Le 16/09/2015 à 10h30
Le 16/09/2015 à 10h57
Les opérateurs doivent signer des engagements formels avec les collectivités, qui ont le droit de déployer là où elles constatent une “carence”. Donc on se dirige déjà concrètement vers ça, si besoin. D’ailleurs, le président de l’AVICCA l’avait bien signalé (sous forme de menace) lors de la dernière conf du plan THD en juillet.
Le 16/09/2015 à 11h13
Mouais, si je prend ma région (Alsace), un vieux communiqué de presse (lors du lancement de la procédure de création de la DSP) :
Le 15 juillet dernier, le Premier Ministre a notifié l’aide de l’Etat à hauteur de 101,3 M€, avec un complément de 8,35 M€ « en cas de confirmation de la bonne articulation du réseau de collecte avec les réseaux des opérateurs privés ». L’aide de l’Etat est conditionnée à l’absence de déploiement fibre (FTTH) sur les communes disposant d’une offre de service fournie par un réseau câblé privé modernisé ou qui le sera d’ici trois ans.
Alors bon, désolé hein, mais l’incertitude Européenne …

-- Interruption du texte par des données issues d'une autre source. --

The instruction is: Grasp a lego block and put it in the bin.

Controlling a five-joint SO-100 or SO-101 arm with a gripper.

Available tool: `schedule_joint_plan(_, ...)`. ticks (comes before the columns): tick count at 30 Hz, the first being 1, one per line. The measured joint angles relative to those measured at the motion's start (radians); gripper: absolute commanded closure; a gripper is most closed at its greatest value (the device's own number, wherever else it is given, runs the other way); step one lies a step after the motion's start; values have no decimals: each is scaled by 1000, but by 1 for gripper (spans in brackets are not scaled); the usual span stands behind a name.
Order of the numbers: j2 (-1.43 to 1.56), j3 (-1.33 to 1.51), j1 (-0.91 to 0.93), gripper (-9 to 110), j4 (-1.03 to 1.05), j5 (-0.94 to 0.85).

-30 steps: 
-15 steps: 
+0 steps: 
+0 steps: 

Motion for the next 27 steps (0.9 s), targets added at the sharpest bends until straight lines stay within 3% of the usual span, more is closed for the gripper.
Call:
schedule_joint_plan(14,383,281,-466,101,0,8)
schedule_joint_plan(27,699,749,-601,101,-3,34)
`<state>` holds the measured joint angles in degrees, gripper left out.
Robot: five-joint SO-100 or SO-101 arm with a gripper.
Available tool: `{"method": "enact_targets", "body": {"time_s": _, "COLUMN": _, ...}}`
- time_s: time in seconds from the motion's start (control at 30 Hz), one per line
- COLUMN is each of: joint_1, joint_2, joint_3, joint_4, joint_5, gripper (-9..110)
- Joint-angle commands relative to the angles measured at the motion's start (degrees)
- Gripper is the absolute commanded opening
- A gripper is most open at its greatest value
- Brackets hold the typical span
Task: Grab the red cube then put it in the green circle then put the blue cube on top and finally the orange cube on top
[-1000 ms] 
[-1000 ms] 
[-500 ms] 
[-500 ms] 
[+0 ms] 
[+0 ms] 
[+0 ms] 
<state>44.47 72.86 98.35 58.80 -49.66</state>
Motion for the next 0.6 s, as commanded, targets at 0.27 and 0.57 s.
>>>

D’ailleurs, pour Reguen, moi si je reprend mon CP, l’état dit plutôt à la région : “Si tu déploie à la place d’Orange, j’te file pas 8M€, gaffe copain !” :P
Le 16/09/2015 à 13h08
Ce que tu cites, c’est le principe pour les aides. Par contre, si derrière la collectivité constate que les opérateurs privés ne font pas leur job en zones denses, il y a carence, donc elle a théoriquement le droit d’aller les connecter elle-même. Mais le cas ne s’est pas encore présenté à ma connaissance.
Le 16/09/2015 à 15h20
J’ai du mal à voir le rapport entre le problème de la montée en débits des zones rurales, dont les fibres sont payées par les régions et Orange, et la mise en place de RIP en zone dense.
Le 16/09/2015 à 15h40
Orange s’occupe de tout ou partie d’une dizaine de RIP (construction et/ou exploitation) " />
Le 16/09/2015 à 16h35
Un RIP ne peut pas monter un réseau si un opérateur de Droit privé (généralement Orange ou Numericable-SFR) a annoncé son intérêt pour une zone du territoire : question de concurrence et de fonds publics qui sont 2 notions incompatibles, et question de favoriser la concurrence des infrastructures entre opérateurs de Droit privé.
Généralement un opérateur de Droit privé qui souhaite développer un réseau fibre dans la rue, commencera par les zones très denses (les plus rentables à court terme). Ce qui, de fait, interdit à un RIP de s’étendre dans les zones les plus rentables.
D’autre part, les opérateurs de Droit privé ont parfois tendance à ralentir ou bloquer la présence des RIP afin de les neutraliser car devenir exploitant d’un réseau tiers n’est pas le plus rentable pour eux. Comme Orange (le plus gros contributeur dans les zones rurales) ne peut pas se permettre de s’opposer frontalement aux élus locaux, l’opérateur agit parfois en défaut de ses engagements/promesses, en prétextant des problèmes de normes techniques, etc.
A ce sujet, lire d’autre articles de Next Inpact très éclairants sur la situation.
Le 17/09/2015 à 08h12
La situation ne s’est pas présentée car il faut attendre 5 ans après la signature de la convention de zone AMII pour constater la carence, non ?
En zone dense, je crois de toute façon que c’est complètement exclu. C’est en zone non dense (divisée en zones AMII et non-AMII) que la question se posera…. après 2020…
Le 17/09/2015 à 08h29
Honnêtement, je n’ai pas du tout le délai en tête. Je vérifierai ça, merci ! L’AVICCA parlait bien des zones où se sont engagés les opérateurs ceci dit (voir cette actu).